Many DSOs and multi-chain dental offices choose to work with OEMs because of the following reasons:


  • Unwilling to change status quo + gain product expertise: Dental office staff are reluctant to change existing processes; need to learn new skills or develop new ways of working.

  • CapEx Pressures: Limited appetite to invest/cost pressures as well as manage capital expenditures and inventory costs.

  • Lack of automation: Many downstream & post processing steps involved in in-office aligner manufacturing require add-on equipment + software – often coupled with other headwinds including automation challenges, quality/ compliance as well as capacity and productivity challenges for dental office staff members.
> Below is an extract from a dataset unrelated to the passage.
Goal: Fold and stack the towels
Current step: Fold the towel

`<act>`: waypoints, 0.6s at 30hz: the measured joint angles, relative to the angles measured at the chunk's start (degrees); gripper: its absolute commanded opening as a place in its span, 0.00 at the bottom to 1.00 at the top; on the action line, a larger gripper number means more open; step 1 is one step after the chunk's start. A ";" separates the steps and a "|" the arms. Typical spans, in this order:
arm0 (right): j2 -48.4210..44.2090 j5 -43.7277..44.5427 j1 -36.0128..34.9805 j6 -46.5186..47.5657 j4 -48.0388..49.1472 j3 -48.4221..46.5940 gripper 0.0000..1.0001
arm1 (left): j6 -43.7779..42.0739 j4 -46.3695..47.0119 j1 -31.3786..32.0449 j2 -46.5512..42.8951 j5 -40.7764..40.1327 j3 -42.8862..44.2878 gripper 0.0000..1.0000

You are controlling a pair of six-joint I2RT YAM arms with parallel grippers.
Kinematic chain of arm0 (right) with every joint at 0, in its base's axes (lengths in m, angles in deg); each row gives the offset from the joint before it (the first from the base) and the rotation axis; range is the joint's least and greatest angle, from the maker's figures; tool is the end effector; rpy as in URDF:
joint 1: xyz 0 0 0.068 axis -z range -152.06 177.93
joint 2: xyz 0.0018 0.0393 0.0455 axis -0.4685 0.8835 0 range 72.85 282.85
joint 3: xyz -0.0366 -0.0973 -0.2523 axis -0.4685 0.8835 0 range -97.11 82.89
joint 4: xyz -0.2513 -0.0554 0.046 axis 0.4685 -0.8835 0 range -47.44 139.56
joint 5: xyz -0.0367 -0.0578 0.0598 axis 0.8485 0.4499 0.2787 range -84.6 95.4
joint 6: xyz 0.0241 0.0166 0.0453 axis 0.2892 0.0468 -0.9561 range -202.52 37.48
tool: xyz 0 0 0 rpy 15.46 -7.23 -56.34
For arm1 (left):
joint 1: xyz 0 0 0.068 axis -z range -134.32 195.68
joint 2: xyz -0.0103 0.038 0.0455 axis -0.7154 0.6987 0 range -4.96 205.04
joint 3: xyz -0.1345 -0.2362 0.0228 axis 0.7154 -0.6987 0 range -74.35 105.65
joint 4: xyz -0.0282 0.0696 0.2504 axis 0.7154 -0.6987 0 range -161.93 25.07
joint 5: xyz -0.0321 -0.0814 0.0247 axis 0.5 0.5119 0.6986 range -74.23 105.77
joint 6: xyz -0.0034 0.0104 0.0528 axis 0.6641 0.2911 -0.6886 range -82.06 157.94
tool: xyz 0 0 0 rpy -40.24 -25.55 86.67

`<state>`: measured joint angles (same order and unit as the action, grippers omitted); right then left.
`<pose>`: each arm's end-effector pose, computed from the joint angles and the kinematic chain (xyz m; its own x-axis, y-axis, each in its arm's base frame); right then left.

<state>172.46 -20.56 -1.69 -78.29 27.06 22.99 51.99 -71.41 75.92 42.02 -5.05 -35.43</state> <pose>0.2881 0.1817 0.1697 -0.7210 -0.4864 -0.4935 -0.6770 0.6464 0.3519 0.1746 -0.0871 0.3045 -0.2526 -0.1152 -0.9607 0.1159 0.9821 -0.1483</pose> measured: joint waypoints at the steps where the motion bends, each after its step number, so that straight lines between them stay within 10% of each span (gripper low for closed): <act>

  • Predictable cost targets: OEM partners enable DSOs and multi-chain offices to better manage their profitability KPIs as they juggle between budgeted demand, forecasts and actual sales – enabling them to meet cost targets and improve margins.


Europe’s largest clear aligner OEM, K Line Europe partners closely with DSOs and multi-office dental chains to provide customized solutions – often entering close partnerships with its clients. K Line Europe understands the evolving industry trends and customer-specific challenges, co-creating customized solutions on a platform-by-platform basis within that landscape, while maintaining the highest standards for QA/RA, CAPA.

K Line Europe’s value proposition is based on a deep understanding of dental offices’ desired outcomes - going beyond just efficiency gains and improved margins. More recently, the OEM has been building its own IP and enhancing the breadth of customer service-delivery capabilities by offering ClearX.